With classes like aqua dance, Tai Chi, chair aerobics, line dancing and yoga, Iberia Parish Recreation makes sure it offers a little something for everyone. Recently, they took to the moonlight for their yoga class accompanying soothing movements with live music and the moon above. Both yoga and Tai Chi make up some of the most popular courses that Iberia Parish Recreation offers.

“There’s a variety of yoga classes, which is an integration of the mind and body,” Buller says. “And then there’s Tai Chi, which is great, in itself has a very ancient, very old lineage. That is also helping people with balance and coordination.”

With new ventures come new opportunities for community building, something Buller feels is breaking through in Iberia Parish and the citizens that inhabit it. A bond is built between classmates new and old, all looking for those same human connections.

“This is a shift that I believe is happening where it’s not just about ‘me,’ but where do ‘I’ fit in,” Buller muses. “A majority (of people) come because they know they’re working on themselves, but they also feel welcome. They feel like they’re around something that’s theirs”

So what does it take to try a class at Iberia Parish Recreation? A little bit of free time and a crisp $5 bill. With impressive equipment, three years of “Wellness” experience, and a summer camp for the little ones, there’s never been a better time to stop by Iberia Parish Recreation.
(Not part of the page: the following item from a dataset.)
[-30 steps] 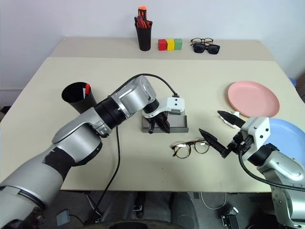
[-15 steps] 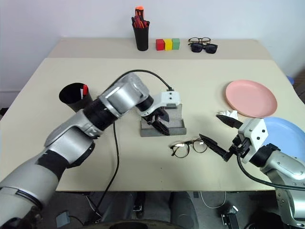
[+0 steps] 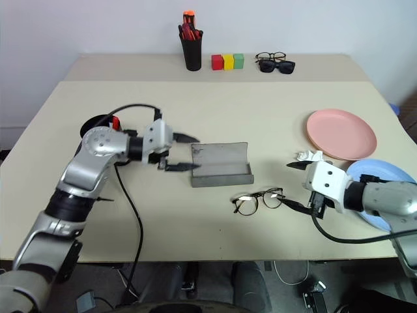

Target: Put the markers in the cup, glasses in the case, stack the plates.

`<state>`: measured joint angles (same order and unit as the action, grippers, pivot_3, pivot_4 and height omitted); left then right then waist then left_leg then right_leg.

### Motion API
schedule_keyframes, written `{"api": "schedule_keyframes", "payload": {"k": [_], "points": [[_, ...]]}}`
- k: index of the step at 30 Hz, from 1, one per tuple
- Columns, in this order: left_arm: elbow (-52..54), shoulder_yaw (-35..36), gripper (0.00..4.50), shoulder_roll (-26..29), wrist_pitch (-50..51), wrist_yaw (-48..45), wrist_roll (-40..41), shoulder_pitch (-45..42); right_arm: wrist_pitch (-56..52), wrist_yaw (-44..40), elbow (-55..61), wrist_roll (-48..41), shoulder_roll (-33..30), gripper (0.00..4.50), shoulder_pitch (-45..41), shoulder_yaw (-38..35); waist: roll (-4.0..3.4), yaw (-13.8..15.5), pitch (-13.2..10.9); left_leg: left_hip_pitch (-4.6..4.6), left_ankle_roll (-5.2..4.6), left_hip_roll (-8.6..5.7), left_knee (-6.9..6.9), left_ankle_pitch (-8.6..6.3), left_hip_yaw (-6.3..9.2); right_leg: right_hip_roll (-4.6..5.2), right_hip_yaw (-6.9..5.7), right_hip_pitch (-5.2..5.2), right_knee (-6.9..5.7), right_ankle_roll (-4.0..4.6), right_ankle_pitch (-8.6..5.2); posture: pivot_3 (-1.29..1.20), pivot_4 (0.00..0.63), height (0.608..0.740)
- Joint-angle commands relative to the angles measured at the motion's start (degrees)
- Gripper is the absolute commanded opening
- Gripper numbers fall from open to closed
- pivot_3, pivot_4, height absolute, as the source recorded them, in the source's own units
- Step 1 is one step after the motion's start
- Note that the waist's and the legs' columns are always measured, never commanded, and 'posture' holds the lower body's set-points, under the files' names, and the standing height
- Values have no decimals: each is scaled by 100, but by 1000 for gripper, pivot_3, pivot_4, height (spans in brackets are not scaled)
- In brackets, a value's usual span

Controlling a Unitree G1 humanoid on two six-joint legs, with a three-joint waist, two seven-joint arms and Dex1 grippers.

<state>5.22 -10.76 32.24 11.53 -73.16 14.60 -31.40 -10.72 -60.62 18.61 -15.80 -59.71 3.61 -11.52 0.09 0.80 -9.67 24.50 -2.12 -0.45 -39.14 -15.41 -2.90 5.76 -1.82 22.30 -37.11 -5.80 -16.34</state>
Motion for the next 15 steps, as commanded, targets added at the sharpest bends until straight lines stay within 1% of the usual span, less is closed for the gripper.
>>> {"api": "schedule_keyframes", "payload": {"k": [1,5,9,15], "points": [[764,350,3267,284,300,-72,560,237,-151,-254,-202,-47,-61,4500,-274,224,3,1,-1,0,0,0,-1,0,2,0,-1,-1,0,0,0,0,150,740],[1397,413,3267,760,772,-104,857,704,-201,-465,-546,11,-37,4500,-550,524,-2,-21,1,-2,0,0,0,0,0,2,0,-1,0,0,0,0,150,740],[1766,455,3267,1073,826,-37,901,1172,-324,-552,-666,17,95,4500,-804,837,-5,-18,1,-5,1,1,3,0,0,2,0,0,-2,1,-1,0,150,740],[1933,436,3267,1227,690,243,784,1638,-389,-815,-652,-27,438,4500,-1313,1372,-4,-6,1,-5,1,-1,3,-1,0,6,0,0,-1,2,-1,0,150,740]]}}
“You’re not going to get better until you start.” Buller laughs, “And what’s that quote? If you don’t try, you fail automatically.”


Welcome to the 60s

Sports - Recreational teams reigned king in the height of the 60s. Without our gyms of today to act as a home to our health needs, communities came together by spending a little time challenging each other to exciting community games. It was a time of rooting for the home team and making sure you were the ones coming back with both the prize and the bragging rights for years to come.
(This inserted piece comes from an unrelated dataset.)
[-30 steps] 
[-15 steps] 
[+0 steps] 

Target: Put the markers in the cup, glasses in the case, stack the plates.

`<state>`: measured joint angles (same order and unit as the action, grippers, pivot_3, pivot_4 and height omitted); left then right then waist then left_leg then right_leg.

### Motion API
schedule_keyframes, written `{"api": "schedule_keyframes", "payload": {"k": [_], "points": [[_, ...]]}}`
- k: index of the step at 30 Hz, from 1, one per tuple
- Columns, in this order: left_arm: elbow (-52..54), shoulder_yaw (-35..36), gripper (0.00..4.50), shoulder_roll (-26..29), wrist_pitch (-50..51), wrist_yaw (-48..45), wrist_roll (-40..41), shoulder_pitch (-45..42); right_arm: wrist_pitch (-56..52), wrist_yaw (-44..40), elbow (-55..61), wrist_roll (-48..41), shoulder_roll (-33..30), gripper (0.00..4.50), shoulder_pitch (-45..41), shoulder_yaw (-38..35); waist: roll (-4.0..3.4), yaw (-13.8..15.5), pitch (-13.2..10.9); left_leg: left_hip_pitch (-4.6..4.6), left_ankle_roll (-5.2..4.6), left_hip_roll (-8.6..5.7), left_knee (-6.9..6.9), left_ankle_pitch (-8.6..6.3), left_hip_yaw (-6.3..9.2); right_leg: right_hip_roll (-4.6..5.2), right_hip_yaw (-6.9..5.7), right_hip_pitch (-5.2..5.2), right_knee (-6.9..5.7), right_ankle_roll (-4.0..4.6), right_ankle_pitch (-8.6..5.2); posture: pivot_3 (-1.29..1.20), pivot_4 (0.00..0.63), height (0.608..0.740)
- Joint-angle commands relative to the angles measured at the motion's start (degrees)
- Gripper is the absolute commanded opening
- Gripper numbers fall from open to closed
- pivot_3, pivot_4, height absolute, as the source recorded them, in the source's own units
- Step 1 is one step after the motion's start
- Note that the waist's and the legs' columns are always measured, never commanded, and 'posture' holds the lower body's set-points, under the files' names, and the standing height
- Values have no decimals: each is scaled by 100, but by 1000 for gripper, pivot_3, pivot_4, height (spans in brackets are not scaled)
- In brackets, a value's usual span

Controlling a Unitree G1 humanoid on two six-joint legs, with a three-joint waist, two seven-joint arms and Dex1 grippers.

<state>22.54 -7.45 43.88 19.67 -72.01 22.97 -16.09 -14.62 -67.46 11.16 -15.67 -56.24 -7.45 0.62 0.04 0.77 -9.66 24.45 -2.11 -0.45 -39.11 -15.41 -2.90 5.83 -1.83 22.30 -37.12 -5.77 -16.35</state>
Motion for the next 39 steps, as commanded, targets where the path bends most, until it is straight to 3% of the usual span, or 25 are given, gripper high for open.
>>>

Stretching - Contrary to popular belief in the 60s, the self-titled vibrating belt did not, in fact, melt body fat away. After a time, what was to be an end-all-be-all solution to hard-earned work, eventually faded away and made room for women’s stretching. Today, what survives comes in the form of video’s featuring women’s stretching classes in office heels. Women wished for more flexibility in their lives and mimicked it in their bodies.

The Excitable 80s

Toning - The 80s were there to “pump you up.” With toned and muscled ideals gaining popularity, people sought out ways to shape themselves in the image the Hollywood stars they saw on their screens. Weights ruled supreme from the 2 lbs aerobic weights all the way to 50 lbs muscle makers. It was a time to get ripped and brag on that bod, and probably your super cute pink and green leopard leggings to accompany it.
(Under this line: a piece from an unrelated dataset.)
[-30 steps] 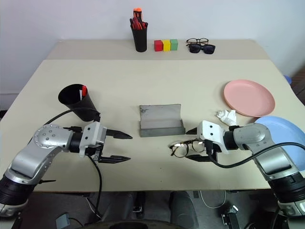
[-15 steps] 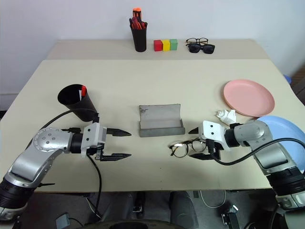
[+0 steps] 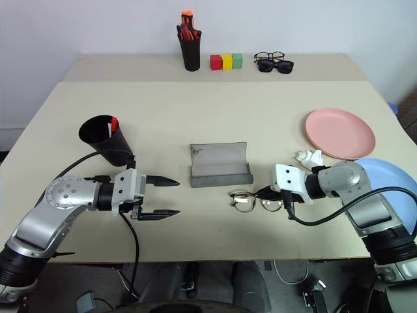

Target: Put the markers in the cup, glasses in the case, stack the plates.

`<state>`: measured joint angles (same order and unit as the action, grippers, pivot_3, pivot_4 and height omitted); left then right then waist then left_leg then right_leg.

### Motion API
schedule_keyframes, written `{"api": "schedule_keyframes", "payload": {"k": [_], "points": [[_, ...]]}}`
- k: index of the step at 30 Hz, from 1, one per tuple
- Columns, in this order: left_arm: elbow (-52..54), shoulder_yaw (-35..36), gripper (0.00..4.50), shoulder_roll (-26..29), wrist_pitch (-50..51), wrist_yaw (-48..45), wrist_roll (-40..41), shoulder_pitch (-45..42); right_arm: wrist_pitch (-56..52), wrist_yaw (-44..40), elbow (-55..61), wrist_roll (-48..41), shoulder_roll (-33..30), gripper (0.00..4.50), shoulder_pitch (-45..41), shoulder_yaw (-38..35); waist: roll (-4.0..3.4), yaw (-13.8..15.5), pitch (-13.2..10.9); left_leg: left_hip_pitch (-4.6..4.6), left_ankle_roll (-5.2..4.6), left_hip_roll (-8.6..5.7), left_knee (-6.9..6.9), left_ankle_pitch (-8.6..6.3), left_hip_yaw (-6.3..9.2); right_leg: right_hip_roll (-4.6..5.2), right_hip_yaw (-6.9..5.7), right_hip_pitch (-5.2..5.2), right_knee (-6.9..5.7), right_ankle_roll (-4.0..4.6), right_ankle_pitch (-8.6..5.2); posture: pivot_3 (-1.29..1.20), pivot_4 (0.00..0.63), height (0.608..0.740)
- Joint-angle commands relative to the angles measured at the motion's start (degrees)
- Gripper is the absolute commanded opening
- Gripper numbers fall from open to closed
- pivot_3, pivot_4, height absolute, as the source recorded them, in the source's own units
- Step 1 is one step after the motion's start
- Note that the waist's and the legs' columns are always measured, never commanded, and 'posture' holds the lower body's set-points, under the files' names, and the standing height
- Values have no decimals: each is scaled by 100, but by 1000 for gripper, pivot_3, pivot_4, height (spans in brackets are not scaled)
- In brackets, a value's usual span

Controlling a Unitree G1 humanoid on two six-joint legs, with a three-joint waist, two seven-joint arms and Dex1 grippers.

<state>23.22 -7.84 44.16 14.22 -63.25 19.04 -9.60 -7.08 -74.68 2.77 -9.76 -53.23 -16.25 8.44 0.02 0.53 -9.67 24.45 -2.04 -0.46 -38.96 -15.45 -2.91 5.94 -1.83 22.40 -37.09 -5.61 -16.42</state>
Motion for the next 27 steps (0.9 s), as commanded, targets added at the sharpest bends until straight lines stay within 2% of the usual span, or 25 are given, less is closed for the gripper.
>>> {"api": "schedule_keyframes", "payload": {"k": [1,9,13,19,21,24,27], "points": [[133,0,3313,-45,-98,49,-30,-42,10,2,66,6,28,30,1,-3,-2,2,-1,0,0,0,0,0,-1,1,0,1,0,0,0,0,150,740],[154,-40,3313,-109,-52,131,-59,-47,-6,5,112,-6,-12,30,12,-49,-2,1,-1,0,0,0,1,0,0,1,0,1,1,1,0,0,150,740],[192,-82,3313,-159,-18,190,-82,-39,-482,-190,450,-377,-213,30,2,-261,-3,3,-2,0,0,0,2,0,0,2,0,2,1,1,0,0,150,740],[191,-88,3313,-218,42,297,-82,2,-2281,-296,1258,-1939,-422,30,-918,-981,-25,-30,-15,3,1,0,6,-1,-2,6,1,8,2,1,0,0,150,740],[161,-89,3313,-219,35,324,-116,38,-2427,-168,1140,-1961,-265,30,-1417,-903,-25,-45,-15,1,2,0,14,-1,-1,6,0,9,4,2,0,0,150,740],[174,-16,3313,-191,82,433,-137,155,-1834,295,463,-1379,377,30,-2177,-533,-23,-123,-14,1,4,0,22,0,-2,6,0,12,12,2,0,0,150,740],[231,84,3313,-155,114,569,-161,289,-1231,556,-140,-884,910,30,-2447,-222,-23,-132,-14,2,5,-2,29,1,-6,6,0,16,12,0,1,0,150,740]]}}
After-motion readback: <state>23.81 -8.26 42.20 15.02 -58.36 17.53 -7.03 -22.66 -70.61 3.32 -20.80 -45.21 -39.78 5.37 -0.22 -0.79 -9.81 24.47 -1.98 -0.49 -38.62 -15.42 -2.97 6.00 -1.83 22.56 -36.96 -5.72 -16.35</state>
Step Aerobics – You can’t mention the 80s without “Sweatin’ to the Oldies” and it’s lovable star, Richard Simmons. Simmons’ videos tossed out ideal “Jane Fonda-esque” back up dancer for normal men and women simply wanting to lose a few pounds by dancing to a few old classics. Recreational classes formed to mimic the infectious style, while being admittedly a little more forgiving than the intense “step” videos of the past.

So what about today?

Yoga - Today we’ve moved away from the traditional fitness classes and entered a realm of the spiritual. In a time when we’re constantly connecting to each other through technology, we also crave connection to the world below our feet. Yoga classes have surged in popularity over the past years catering to both young, and young at heart. From relaxation yoga to high-intensity weight loss yoga, the Eastern practice brings something for everyone to an unbelievably large table.

CrossFit - Popping up across the nation, CrossFit facilities combine training techniques of the past with standards we’ve developed today. Meant to tackle fitness for the entire body through intensive workouts, no one can deny that CrossFit doesn’t get results from those who try. Though it may sound daunting at first, with varying ranges most gyms can accommodate anyone looking to try CrossFit out.